— ASSIGNMENT —
Apart from the images, reproduce all of the data word for word.

— RAW DATA —
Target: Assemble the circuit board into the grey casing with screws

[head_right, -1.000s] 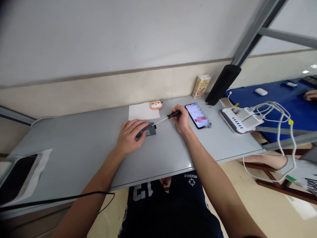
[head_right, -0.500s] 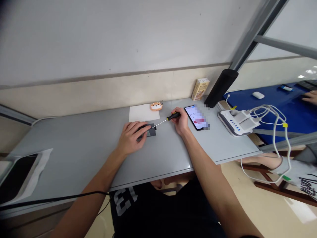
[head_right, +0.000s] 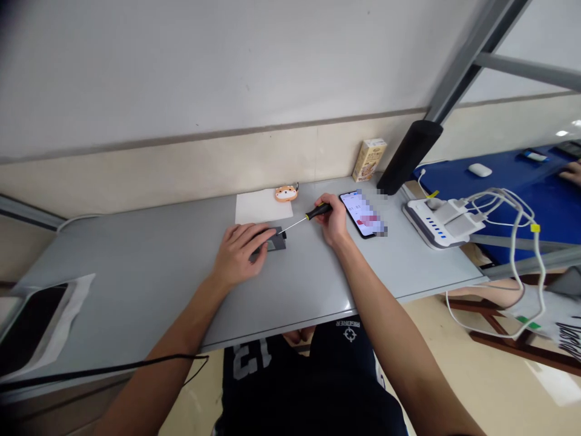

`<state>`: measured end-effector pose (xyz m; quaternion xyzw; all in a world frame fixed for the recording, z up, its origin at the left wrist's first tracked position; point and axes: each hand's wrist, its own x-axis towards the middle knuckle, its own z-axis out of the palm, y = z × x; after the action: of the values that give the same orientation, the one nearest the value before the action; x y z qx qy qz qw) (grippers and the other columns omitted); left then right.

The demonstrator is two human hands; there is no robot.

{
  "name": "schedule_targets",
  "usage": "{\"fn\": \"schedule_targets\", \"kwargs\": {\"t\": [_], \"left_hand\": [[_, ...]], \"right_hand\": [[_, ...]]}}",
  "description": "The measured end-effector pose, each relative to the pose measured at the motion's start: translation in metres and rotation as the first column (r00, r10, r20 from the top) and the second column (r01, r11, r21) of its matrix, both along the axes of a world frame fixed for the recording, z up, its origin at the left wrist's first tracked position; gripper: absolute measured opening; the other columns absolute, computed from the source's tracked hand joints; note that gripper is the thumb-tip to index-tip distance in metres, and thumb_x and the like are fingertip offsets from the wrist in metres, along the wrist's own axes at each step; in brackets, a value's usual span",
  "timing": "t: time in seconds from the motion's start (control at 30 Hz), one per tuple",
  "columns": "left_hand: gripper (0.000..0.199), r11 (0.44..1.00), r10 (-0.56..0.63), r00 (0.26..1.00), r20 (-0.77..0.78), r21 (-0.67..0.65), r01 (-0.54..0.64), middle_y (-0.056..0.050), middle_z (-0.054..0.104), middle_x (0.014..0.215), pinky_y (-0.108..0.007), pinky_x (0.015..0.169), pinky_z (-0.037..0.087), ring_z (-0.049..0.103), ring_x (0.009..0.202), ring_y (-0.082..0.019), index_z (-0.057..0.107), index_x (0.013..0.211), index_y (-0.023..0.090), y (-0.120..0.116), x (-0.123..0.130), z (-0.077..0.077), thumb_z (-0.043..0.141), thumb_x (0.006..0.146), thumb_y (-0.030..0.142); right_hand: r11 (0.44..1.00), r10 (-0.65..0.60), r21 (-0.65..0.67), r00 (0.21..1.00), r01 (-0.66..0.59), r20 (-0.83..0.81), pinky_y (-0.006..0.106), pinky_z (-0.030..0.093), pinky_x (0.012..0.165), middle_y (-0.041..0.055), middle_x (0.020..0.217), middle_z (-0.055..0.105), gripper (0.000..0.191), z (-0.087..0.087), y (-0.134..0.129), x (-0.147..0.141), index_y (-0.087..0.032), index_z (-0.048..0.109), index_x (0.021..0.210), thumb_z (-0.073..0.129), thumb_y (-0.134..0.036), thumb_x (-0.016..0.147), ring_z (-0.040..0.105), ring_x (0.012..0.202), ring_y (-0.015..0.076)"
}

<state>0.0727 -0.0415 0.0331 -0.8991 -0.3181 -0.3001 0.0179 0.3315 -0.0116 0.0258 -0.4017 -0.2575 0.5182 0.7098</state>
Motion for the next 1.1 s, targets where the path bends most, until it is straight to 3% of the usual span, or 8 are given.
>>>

— EXERCISE RESULT —
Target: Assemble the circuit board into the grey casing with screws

[head_right, -1.000s] 
[head_right, -0.500s] 
[head_right, +0.000s] 

`<state>`: measured end-effector pose (xyz m; quaternion xyzw; all in a world frame fixed for the recording, z up, its origin at the left wrist's first tracked position; point and axes: each hand's wrist, its own x-axis towards the middle knuckle, its own z-axis out of the palm, y = z × x; after the action: of the values that give the same orientation, the one nearest the value before the action; x y z qx qy qz qw) (grippers and the other columns omitted); left then right.

The demonstrator is two human hands; there is no robot.

{
  "name": "schedule_targets",
  "usage": "{\"fn\": \"schedule_targets\", \"kwargs\": {\"t\": [_], \"left_hand\": [[_, ...]], \"right_hand\": [[_, ...]]}}",
  "description": "The measured end-effector pose, each relative to the pose measured at the motion's start: translation in metres and rotation as the first column (r00, r10, r20 from the top) and the second column (r01, r11, r21) of its matrix, both along the axes of a world frame fixed for the recording, z up, its origin at the left wrist's first tracked position; gripper: absolute measured opening; the other columns absolute, computed from the source's tracked hand joints; note that gripper is the thumb-tip to index-tip distance in metres, and thumb_x and the like are fingertip offsets from the wrist in metres, along the wrist's own axes at each step; in brackets, a value's usual span",
  "timing": "t: time in seconds from the motion's start (control at 30 Hz), one per tuple",
  "columns": "left_hand: gripper (0.000..0.199), r11 (0.44..1.00), r10 (-0.56..0.63), r00 (0.26..1.00), r20 (-0.77..0.78), r21 (-0.67..0.65), r01 (-0.54..0.64), middle_y (-0.056..0.050), middle_z (-0.054..0.104), middle_x (0.014..0.215), pinky_y (-0.108..0.007), pinky_x (0.015..0.169), pinky_z (-0.037..0.087), ring_z (-0.049..0.103), ring_x (0.009..0.202), ring_y (-0.082..0.019), index_z (-0.057..0.107), index_x (0.013..0.211), index_y (-0.023..0.090), y (-0.120..0.116), x (-0.123..0.130), z (-0.077..0.077), thumb_z (-0.043..0.141), thumb_x (0.006..0.146), thumb_y (-0.030..0.142); right_hand: r11 (0.44..1.00), r10 (-0.65..0.60), r21 (-0.65..0.67), r00 (0.21..1.00), r01 (-0.66..0.59), r20 (-0.83..0.81), pinky_y (-0.006..0.106), pinky_z (-0.030..0.093), pinky_x (0.012..0.165), middle_y (-0.041..0.055), middle_x (0.020..0.217), middle_z (-0.055..0.105), gripper (0.000..0.191), z (-0.087..0.087), y (-0.134..0.129), x (-0.147..0.141), index_y (-0.087..0.032), index_z (-0.048..0.109), index_x (0.021..0.210), thumb_z (-0.073..0.129), thumb_y (-0.134..0.036), thumb_x (-0.016..0.147), ring_z (-0.040..0.105), ring_x (0.012..0.202), ring_y (-0.015..0.076)"
}

<state>0.0727 -0.0415 0.0331 -0.8991 -0.3181 -0.3001 0.0179 0.3315 -0.0116 0.0258 -0.4017 -0.2575 0.5182 0.7098</state>
Motion for the next 1.1 s, targets where the path bends most, until it is straight to 3% of the usual span, or 8 are given.
>>>

The exercise ends with this answer.